Starting at the line below holding "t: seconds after" and stopping at the line holding "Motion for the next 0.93", print every line exactly, both ends included, and leave the rest out.
══════
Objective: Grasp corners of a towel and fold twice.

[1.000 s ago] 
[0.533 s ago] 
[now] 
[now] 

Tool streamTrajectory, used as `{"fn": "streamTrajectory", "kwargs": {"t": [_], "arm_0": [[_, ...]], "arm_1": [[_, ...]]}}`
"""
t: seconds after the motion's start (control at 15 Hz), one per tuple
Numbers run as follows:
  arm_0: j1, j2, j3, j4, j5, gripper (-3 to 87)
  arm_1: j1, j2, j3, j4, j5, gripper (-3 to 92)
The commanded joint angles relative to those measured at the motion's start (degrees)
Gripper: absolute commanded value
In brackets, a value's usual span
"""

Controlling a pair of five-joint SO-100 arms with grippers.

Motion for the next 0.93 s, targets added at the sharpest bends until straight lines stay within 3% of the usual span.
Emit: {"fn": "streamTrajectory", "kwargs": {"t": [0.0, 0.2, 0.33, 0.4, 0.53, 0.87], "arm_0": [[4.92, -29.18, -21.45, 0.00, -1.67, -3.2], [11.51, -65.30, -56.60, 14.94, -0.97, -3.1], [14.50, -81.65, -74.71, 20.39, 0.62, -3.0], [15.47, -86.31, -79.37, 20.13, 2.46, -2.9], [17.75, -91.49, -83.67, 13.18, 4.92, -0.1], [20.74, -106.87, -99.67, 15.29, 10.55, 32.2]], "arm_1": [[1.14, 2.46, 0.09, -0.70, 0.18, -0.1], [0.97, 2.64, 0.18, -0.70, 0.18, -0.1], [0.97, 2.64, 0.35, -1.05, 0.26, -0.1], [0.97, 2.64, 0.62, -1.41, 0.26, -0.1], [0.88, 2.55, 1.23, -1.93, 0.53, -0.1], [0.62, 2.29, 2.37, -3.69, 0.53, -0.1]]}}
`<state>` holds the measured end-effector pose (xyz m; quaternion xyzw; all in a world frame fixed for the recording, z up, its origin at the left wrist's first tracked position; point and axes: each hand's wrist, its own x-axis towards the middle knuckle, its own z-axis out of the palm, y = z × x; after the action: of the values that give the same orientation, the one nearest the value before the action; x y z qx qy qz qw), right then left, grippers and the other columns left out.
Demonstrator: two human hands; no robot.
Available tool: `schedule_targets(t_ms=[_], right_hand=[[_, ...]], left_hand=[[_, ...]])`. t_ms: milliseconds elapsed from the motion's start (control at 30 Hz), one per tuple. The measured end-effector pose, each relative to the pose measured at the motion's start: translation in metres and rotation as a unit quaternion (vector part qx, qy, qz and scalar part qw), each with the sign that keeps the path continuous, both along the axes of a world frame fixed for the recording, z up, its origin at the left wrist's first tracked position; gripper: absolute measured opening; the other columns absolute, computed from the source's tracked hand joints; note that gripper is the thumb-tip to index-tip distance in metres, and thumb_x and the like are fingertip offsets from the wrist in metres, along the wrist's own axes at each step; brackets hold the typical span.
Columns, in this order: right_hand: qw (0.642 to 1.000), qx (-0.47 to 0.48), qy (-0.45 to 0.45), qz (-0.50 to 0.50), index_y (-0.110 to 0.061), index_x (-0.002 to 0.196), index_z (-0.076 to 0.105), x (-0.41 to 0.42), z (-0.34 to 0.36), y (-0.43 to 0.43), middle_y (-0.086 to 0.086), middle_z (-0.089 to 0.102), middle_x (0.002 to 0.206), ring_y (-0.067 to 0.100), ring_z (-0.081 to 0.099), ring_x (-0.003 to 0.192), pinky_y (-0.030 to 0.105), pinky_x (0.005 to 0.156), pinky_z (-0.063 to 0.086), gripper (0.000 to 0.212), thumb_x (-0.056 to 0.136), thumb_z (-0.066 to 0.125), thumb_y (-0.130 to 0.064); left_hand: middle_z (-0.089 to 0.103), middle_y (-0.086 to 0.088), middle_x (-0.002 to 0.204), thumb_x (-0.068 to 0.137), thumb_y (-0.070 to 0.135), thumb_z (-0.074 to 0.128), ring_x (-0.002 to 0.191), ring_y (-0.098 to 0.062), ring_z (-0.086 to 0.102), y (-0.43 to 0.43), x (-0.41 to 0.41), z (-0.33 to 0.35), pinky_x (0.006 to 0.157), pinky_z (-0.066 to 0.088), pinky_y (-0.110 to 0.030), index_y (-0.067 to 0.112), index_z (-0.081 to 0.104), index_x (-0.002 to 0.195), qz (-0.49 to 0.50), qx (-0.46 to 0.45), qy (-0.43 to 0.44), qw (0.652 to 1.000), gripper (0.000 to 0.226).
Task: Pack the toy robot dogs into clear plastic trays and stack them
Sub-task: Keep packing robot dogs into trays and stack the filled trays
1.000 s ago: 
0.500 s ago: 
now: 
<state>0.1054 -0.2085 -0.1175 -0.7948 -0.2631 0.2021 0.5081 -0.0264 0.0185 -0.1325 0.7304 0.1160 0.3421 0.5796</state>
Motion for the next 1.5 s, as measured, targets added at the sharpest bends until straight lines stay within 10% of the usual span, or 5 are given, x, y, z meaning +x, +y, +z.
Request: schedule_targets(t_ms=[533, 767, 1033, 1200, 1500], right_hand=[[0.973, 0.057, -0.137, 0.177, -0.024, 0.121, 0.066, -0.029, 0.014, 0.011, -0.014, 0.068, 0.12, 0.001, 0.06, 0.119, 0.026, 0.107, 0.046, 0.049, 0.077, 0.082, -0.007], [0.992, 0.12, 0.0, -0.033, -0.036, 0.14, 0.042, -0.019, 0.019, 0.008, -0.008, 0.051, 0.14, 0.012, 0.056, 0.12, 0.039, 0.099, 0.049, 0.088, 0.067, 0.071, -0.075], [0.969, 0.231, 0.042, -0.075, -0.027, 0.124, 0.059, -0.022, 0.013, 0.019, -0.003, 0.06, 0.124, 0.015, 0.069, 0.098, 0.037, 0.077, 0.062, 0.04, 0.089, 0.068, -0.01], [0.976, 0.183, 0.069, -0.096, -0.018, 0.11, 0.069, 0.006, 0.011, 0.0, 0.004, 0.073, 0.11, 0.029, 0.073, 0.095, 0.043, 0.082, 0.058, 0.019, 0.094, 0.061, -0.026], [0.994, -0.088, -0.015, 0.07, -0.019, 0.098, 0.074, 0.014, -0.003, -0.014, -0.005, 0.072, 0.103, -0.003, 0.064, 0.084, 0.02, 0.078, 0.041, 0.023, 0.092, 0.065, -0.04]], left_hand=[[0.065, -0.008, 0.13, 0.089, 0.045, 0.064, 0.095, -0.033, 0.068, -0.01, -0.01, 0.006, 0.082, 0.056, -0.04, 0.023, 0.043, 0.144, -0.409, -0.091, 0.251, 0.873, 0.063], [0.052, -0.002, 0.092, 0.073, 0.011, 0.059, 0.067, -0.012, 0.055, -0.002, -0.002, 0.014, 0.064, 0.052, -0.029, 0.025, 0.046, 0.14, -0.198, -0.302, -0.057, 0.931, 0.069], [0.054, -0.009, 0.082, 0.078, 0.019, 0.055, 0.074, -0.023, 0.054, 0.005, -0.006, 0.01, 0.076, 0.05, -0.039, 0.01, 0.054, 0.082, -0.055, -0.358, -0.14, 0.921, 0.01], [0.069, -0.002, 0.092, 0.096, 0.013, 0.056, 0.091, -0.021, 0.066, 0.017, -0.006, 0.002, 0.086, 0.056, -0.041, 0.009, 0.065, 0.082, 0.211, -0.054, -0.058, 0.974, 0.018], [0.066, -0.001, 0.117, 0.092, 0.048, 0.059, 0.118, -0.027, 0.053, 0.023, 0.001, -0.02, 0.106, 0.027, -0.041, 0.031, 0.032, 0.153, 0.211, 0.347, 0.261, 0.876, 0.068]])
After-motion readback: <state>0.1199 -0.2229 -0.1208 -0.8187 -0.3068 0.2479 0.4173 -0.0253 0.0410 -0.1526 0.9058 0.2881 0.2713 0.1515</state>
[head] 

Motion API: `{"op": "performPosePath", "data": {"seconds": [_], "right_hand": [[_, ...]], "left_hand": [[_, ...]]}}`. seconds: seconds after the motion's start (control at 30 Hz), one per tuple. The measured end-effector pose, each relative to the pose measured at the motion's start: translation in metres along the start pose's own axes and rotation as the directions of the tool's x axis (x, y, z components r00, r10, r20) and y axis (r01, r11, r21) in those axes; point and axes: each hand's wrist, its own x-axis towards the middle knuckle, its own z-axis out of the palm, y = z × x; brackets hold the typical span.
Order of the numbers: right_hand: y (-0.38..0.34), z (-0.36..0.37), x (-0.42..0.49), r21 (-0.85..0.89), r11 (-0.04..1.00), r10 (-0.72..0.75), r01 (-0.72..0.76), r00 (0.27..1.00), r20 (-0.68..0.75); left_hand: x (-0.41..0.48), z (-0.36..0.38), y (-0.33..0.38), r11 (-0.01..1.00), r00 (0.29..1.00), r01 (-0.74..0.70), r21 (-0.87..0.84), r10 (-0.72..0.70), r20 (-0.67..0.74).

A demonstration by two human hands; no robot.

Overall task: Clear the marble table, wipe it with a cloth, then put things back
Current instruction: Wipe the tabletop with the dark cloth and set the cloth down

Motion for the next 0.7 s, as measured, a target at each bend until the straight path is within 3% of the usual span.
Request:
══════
**WORKED SOLUTION:**
t: seconds after the motion's start (control at 15 Hz), one per tuple
Numbers run as follows:
  arm_0: j1, j2, j3, j4, j5, gripper (-3 to 87)
  arm_1: j1, j2, j3, j4, j5, gripper (-3 to 92)
The commanded joint angles relative to those measured at the motion's start (degrees)
Gripper: absolute commanded value
In brackets, a value's usual span
"""

Controlling a pair of five-joint SO-100 arms with grippers.

Motion for the next 0.93 s, targets added at the sharpest bends until straight lines stay within 3% of the usual span.

Work on this exercise has been completed.